*Exercise goal*: Take the material below and output exactly the run of lines from the one containing "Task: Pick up" down to the one containing "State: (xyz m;", with both included.

*Stored data*:
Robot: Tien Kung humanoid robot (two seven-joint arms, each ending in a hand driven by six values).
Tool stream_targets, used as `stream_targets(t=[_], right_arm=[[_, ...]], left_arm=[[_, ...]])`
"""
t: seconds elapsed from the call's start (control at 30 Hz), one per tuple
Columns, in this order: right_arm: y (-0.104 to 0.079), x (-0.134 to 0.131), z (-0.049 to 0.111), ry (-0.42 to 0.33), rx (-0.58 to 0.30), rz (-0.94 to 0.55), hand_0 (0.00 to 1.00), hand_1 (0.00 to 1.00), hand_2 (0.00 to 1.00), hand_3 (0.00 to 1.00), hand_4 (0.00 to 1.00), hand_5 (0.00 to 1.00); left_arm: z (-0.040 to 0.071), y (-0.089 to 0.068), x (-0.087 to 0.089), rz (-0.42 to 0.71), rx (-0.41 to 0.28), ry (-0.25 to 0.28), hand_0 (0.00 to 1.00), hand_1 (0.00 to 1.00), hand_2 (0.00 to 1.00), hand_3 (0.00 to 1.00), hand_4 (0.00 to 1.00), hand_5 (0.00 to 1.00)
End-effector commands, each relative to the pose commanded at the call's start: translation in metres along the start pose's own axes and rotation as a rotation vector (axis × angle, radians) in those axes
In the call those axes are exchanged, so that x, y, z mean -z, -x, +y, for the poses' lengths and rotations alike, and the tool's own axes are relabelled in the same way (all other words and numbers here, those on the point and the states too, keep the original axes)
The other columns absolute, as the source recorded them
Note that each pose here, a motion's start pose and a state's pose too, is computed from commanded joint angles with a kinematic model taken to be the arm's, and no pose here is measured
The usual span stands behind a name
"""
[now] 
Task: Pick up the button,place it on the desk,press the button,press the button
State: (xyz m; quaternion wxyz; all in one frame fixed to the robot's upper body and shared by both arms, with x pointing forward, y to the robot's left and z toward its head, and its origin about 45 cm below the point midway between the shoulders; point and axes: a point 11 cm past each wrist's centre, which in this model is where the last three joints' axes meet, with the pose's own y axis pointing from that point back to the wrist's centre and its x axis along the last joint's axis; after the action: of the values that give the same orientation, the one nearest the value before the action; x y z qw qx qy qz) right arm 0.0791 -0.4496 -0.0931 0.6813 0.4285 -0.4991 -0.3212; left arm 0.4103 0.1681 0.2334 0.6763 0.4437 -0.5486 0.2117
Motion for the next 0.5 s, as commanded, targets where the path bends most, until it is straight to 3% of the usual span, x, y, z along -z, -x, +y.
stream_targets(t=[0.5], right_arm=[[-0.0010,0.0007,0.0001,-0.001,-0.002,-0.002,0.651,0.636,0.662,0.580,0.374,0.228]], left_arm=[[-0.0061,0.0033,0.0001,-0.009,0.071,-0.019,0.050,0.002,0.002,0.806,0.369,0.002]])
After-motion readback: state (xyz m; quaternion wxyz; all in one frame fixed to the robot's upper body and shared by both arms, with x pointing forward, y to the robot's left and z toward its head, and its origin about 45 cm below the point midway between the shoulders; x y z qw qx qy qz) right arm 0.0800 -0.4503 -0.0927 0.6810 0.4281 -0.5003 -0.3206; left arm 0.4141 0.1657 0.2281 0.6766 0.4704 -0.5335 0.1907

*Reply*:
Task: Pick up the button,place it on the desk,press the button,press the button
State: (xyz m; quaternion wxyz; all in one frame fixed to the robot's upper body and shared by both arms, with x pointing forward, y to the robot's left and z toward its head, and its origin about 45 cm below the point midway between the shoulders; point and axes: a point 11 cm past each wrist's centre, which in this model is where the last three joints' axes meet, with the pose's own y axis pointing from that point back to the wrist's centre and its x axis along the last joint's axis; after the action: of the values that give the same orientation, the one nearest the value before the action; x y z qw qx qy qz) right arm 0.0791 -0.4496 -0.0931 0.6813 0.4285 -0.4991 -0.3212; left arm 0.4103 0.1681 0.2334 0.6763 0.4437 -0.5486 0.2117

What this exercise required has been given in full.